---- THE DATA

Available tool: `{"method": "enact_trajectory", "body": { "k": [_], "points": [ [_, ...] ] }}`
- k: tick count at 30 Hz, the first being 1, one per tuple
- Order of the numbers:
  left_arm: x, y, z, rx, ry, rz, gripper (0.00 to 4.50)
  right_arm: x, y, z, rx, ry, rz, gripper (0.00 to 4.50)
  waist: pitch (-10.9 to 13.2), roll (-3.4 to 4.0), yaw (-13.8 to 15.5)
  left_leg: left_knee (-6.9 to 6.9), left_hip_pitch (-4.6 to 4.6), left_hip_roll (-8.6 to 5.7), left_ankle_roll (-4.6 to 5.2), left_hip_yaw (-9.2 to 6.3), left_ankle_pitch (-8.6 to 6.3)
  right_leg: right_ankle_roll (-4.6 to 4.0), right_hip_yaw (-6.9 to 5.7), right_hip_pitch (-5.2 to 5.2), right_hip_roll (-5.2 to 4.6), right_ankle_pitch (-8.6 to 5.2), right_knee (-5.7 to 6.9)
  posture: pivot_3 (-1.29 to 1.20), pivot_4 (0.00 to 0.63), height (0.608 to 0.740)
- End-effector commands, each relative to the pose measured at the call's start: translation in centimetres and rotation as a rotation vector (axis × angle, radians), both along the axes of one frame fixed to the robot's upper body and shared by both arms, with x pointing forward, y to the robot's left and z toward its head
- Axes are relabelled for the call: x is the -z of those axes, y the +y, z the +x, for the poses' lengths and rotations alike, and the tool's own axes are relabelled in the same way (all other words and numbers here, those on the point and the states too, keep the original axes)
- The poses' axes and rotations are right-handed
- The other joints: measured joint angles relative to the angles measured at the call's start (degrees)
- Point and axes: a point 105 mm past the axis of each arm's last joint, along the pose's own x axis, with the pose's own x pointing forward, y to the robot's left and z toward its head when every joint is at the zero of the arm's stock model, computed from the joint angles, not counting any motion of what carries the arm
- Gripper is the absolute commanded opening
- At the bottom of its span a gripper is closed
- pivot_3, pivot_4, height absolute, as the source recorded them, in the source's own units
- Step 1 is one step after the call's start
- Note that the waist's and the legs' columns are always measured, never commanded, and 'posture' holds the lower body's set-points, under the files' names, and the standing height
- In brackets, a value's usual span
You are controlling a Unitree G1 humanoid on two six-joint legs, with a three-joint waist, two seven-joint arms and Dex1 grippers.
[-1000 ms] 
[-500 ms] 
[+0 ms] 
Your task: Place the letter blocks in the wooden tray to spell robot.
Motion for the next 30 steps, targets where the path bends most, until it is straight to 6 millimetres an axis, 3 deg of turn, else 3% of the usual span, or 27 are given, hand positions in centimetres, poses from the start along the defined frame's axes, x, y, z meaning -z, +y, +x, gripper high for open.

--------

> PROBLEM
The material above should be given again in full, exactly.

> RESPONSE BELOW
Available tool: `{"method": "enact_trajectory", "body": { "k": [_], "points": [ [_, ...] ] }}`
- k: tick count at 30 Hz, the first being 1, one per tuple
- Order of the numbers:
  left_arm: x, y, z, rx, ry, rz, gripper (0.00 to 4.50)
  right_arm: x, y, z, rx, ry, rz, gripper (0.00 to 4.50)
  waist: pitch (-10.9 to 13.2), roll (-3.4 to 4.0), yaw (-13.8 to 15.5)
  left_leg: left_knee (-6.9 to 6.9), left_hip_pitch (-4.6 to 4.6), left_hip_roll (-8.6 to 5.7), left_ankle_roll (-4.6 to 5.2), left_hip_yaw (-9.2 to 6.3), left_ankle_pitch (-8.6 to 6.3)
  right_leg: right_ankle_roll (-4.6 to 4.0), right_hip_yaw (-6.9 to 5.7), right_hip_pitch (-5.2 to 5.2), right_hip_roll (-5.2 to 4.6), right_ankle_pitch (-8.6 to 5.2), right_knee (-5.7 to 6.9)
  posture: pivot_3 (-1.29 to 1.20), pivot_4 (0.00 to 0.63), height (0.608 to 0.740)
- End-effector commands, each relative to the pose measured at the call's start: translation in centimetres and rotation as a rotation vector (axis × angle, radians), both along the axes of one frame fixed to the robot's upper body and shared by both arms, with x pointing forward, y to the robot's left and z toward its head
- Axes are relabelled for the call: x is the -z of those axes, y the +y, z the +x, for the poses' lengths and rotations alike, and the tool's own axes are relabelled in the same way (all other words and numbers here, those on the point and the states too, keep the original axes)
- The poses' axes and rotations are right-handed
- The other joints: measured joint angles relative to the angles measured at the call's start (degrees)
- Point and axes: a point 105 mm past the axis of each arm's last joint, along the pose's own x axis, with the pose's own x pointing forward, y to the robot's left and z toward its head when every joint is at the zero of the arm's stock model, computed from the joint angles, not counting any motion of what carries the arm
- Gripper is the absolute commanded opening
- At the bottom of its span a gripper is closed
- pivot_3, pivot_4, height absolute, as the source recorded them, in the source's own units
- Step 1 is one step after the call's start
- Note that the waist's and the legs' columns are always measured, never commanded, and 'posture' holds the lower body's set-points, under the files' names, and the standing height
- In brackets, a value's usual span
You are controlling a Unitree G1 humanoid on two six-joint legs, with a three-joint waist, two seven-joint arms and Dex1 grippers.
[-1000 ms] 
[-500 ms] 
[+0 ms] 
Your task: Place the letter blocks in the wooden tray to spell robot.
Motion for the next 30 steps, targets where the path bends most, until it is straight to 6 millimetres an axis, 3 deg of turn, else 3% of the usual span, or 27 are given, hand positions in centimetres, poses from the start along the defined frame's axes, x, y, z meaning -z, +y, +x, gripper high for open.

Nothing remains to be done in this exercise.